Requirement:
Given the material below, return only the lines starting at the line with "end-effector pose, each" and ending at the line with "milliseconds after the", exactly as they appear.

Data provided:

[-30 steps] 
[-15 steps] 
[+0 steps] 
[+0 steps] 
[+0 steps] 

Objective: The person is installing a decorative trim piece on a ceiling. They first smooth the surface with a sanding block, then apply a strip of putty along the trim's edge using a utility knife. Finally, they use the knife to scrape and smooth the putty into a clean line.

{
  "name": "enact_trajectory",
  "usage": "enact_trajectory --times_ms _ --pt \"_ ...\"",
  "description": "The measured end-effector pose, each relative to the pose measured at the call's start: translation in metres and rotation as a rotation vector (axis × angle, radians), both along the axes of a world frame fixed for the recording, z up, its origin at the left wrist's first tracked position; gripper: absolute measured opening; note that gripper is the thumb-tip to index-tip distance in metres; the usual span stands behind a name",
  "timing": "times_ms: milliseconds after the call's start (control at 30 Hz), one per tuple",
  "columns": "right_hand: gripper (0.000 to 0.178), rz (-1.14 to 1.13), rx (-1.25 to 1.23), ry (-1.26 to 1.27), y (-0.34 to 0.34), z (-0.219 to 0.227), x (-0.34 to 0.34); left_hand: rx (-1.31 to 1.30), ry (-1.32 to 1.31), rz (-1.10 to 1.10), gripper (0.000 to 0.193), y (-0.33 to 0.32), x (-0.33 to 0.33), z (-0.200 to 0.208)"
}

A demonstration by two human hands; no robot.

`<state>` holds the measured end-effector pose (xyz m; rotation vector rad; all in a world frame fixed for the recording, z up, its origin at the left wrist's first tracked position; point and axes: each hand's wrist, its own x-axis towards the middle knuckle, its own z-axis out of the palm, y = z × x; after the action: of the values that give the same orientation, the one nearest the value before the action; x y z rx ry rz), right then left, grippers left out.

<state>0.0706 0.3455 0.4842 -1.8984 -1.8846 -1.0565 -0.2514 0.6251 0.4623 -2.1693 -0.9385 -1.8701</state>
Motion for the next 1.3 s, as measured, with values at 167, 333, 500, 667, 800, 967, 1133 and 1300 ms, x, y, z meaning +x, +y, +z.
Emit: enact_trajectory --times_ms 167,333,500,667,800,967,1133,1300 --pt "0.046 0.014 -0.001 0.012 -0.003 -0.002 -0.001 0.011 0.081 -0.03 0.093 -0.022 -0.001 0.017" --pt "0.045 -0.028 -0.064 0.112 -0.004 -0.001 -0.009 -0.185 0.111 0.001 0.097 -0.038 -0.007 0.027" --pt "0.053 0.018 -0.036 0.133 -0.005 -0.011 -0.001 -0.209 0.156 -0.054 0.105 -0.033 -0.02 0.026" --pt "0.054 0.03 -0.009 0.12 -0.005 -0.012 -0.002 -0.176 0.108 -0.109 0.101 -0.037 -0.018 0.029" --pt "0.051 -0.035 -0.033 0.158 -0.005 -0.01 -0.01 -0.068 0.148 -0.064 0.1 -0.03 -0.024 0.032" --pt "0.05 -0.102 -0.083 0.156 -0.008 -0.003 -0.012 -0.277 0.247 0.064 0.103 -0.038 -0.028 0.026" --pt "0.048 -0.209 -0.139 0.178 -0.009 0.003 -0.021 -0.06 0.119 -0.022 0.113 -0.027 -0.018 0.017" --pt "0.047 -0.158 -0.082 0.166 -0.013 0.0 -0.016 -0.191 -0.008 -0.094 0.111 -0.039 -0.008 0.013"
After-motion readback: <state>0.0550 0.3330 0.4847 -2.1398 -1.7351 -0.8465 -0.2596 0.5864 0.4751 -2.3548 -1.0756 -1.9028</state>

Written response:
  "description": "The measured end-effector pose, each relative to the pose measured at the call's start: translation in metres and rotation as a rotation vector (axis × angle, radians), both along the axes of a world frame fixed for the recording, z up, its origin at the left wrist's first tracked position; gripper: absolute measured opening; note that gripper is the thumb-tip to index-tip distance in metres; the usual span stands behind a name",
  "timing": "times_ms: milliseconds after the call's start (control at 30 Hz), one per tuple",

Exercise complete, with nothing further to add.